_The problem_. From the records below, find each line with the string "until" and copy it.

** Opening Entries supplied block **

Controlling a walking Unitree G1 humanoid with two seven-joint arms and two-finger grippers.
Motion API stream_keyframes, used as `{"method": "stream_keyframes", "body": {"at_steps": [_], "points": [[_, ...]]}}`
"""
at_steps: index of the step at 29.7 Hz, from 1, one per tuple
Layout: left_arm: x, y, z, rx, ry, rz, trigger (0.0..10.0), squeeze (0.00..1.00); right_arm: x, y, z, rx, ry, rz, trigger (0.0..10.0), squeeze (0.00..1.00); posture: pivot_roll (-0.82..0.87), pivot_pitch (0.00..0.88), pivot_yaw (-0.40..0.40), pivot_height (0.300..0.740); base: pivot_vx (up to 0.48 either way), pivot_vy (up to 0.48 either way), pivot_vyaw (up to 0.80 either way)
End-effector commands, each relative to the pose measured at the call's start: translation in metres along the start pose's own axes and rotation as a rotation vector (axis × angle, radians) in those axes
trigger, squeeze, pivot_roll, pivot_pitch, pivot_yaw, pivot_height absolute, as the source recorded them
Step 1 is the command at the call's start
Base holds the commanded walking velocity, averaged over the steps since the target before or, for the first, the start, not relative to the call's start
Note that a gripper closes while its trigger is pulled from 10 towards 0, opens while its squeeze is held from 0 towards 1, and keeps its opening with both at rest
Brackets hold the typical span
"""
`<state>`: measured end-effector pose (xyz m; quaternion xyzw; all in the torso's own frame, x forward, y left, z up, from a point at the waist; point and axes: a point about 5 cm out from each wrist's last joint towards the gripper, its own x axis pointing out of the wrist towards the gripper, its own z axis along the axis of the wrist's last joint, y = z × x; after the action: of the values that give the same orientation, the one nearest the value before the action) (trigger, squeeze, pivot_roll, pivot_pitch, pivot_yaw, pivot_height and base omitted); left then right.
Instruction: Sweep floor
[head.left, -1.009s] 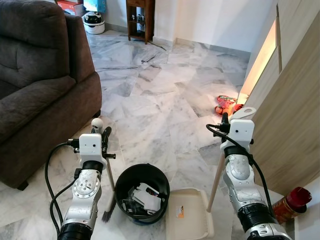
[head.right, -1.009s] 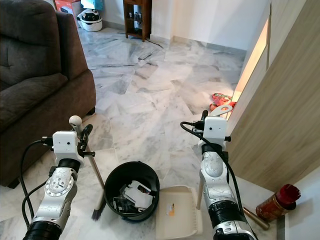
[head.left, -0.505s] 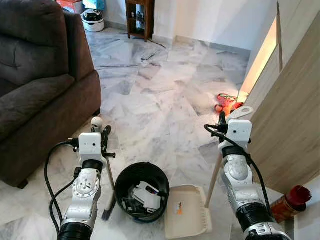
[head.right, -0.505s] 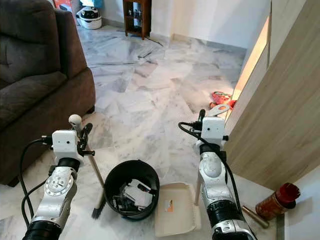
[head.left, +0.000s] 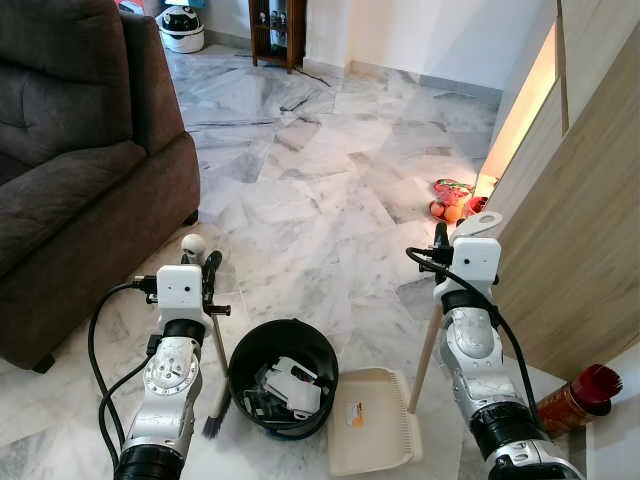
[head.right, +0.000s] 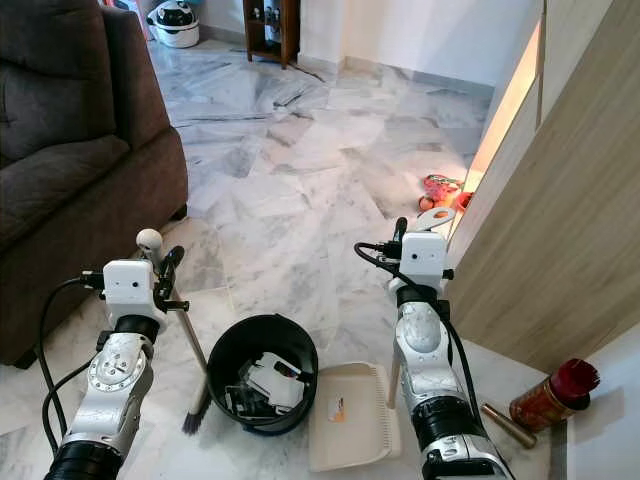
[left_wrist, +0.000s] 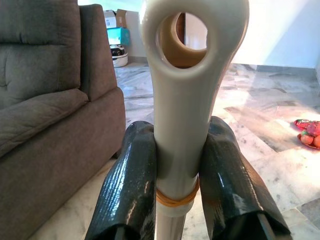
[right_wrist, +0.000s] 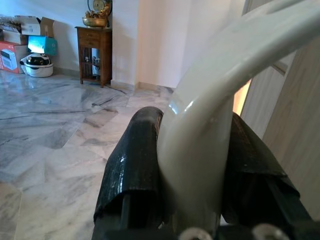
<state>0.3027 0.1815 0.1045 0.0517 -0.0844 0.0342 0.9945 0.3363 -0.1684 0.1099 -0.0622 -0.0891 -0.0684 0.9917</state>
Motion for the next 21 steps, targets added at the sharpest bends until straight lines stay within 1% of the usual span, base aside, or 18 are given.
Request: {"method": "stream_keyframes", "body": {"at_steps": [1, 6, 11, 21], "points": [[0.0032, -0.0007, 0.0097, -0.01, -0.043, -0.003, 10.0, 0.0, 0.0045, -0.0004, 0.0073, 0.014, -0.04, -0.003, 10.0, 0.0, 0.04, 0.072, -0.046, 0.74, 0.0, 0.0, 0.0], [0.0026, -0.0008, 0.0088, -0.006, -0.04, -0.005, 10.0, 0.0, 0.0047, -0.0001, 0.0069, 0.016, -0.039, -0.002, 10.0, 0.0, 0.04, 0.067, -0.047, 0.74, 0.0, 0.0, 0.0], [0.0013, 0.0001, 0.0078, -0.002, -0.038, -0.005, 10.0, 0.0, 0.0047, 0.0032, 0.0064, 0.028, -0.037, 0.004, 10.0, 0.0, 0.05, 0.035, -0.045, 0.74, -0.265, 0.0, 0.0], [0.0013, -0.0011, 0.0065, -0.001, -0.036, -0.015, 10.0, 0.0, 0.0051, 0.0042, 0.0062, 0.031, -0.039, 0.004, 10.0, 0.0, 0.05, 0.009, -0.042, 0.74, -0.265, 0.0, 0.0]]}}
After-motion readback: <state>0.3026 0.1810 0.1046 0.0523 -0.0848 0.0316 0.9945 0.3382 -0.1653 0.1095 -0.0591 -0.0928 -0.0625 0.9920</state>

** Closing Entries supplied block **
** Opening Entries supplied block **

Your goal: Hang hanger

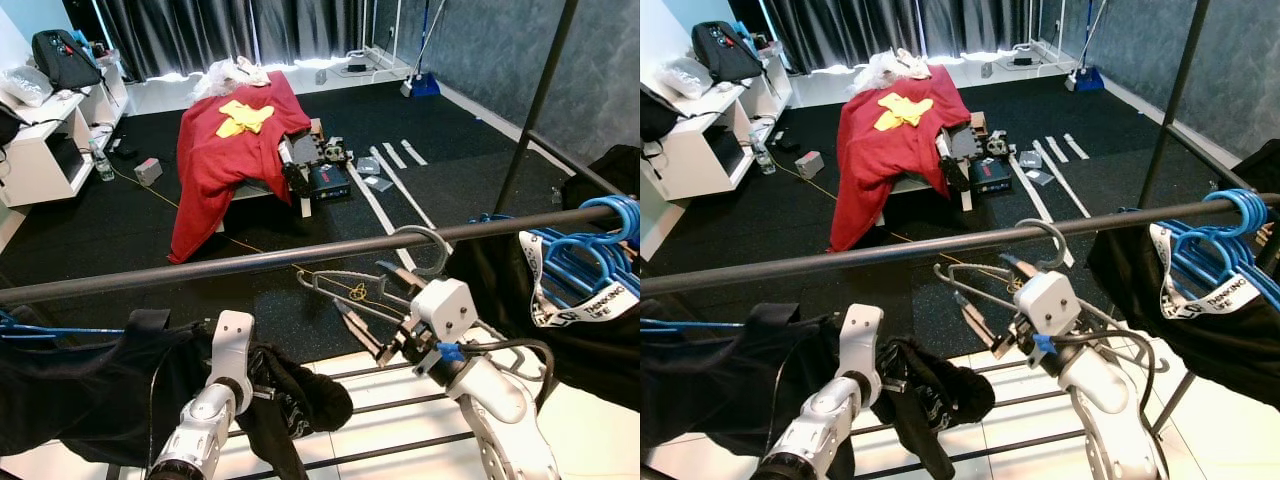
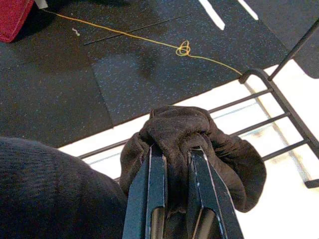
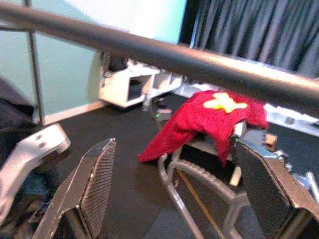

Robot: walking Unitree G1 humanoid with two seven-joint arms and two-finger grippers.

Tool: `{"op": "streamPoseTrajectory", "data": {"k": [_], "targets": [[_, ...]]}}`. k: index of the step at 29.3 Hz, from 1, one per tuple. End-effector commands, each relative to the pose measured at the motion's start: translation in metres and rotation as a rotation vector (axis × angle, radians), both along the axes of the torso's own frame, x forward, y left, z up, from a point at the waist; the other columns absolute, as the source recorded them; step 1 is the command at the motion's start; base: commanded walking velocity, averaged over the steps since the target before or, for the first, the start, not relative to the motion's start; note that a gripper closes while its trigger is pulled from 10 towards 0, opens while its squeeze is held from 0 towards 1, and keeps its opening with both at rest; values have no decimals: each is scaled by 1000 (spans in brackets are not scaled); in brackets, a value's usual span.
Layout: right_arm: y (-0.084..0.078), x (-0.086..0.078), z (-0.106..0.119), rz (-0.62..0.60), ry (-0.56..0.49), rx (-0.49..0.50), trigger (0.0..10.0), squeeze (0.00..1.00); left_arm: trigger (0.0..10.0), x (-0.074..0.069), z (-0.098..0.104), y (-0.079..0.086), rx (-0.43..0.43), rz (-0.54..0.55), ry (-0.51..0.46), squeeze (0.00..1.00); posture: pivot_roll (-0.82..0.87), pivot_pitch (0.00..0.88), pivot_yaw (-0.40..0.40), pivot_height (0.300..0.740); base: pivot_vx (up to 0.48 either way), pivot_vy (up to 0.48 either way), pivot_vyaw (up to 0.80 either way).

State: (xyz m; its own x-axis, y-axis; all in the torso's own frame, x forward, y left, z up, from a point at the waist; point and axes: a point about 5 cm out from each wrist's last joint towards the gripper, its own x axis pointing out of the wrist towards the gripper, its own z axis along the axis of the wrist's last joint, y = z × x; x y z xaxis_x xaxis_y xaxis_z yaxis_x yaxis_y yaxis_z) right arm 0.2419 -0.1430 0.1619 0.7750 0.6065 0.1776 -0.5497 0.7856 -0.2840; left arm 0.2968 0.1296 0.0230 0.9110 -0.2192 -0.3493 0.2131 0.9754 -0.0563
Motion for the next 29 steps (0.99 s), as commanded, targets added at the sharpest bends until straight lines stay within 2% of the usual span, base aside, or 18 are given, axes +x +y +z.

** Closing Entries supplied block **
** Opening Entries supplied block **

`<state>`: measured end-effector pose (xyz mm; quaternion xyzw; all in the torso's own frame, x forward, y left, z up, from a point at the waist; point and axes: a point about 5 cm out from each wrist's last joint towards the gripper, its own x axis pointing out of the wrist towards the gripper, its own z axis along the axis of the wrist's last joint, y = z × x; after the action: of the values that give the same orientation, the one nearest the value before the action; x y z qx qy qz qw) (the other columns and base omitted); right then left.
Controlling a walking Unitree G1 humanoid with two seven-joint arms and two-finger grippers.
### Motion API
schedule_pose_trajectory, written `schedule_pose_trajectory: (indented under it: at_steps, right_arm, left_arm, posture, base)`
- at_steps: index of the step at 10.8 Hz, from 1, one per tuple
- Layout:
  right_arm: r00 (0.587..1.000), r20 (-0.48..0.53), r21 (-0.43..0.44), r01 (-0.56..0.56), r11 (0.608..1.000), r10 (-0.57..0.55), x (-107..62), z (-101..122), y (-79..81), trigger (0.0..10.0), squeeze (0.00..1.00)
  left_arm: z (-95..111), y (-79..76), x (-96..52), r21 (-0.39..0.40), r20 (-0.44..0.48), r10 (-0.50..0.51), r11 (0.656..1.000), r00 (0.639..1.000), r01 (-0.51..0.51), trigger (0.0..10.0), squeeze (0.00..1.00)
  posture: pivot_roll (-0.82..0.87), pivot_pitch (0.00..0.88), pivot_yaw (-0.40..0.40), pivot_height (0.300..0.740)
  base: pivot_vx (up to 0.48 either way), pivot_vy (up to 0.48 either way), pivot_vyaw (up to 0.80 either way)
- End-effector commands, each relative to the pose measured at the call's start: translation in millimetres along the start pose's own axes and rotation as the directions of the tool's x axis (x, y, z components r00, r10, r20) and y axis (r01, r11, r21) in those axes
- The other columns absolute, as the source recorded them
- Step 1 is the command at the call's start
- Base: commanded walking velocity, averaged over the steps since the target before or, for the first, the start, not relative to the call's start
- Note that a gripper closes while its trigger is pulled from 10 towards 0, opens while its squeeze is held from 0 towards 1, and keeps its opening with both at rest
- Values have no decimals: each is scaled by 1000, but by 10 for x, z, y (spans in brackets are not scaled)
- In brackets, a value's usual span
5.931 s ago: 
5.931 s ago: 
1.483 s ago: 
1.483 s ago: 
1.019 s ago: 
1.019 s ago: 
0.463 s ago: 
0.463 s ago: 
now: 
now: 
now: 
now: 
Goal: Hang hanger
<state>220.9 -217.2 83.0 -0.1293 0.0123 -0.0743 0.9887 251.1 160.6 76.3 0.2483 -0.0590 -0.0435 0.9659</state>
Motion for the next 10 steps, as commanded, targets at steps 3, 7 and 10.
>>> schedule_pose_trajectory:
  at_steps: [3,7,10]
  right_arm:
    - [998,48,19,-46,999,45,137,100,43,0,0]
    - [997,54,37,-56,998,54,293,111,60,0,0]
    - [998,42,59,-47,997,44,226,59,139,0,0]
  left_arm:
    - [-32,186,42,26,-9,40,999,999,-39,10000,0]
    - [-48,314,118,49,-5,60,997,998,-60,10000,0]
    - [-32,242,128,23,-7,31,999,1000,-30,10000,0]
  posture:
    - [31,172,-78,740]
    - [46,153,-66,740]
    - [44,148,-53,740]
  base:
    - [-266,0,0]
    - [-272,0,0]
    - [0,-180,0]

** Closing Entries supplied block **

_Answer_.
Motion for the next 21 steps, targets added at the sharpest bends until straight lines stay within 1% of the usual span, base aside, or 18 are given.
Motion for the next 29 steps (0.99 s), as commanded, targets added at the sharpest bends until straight lines stay within 2% of the usual span, base aside, or 18 are given, axes +x +y +z.

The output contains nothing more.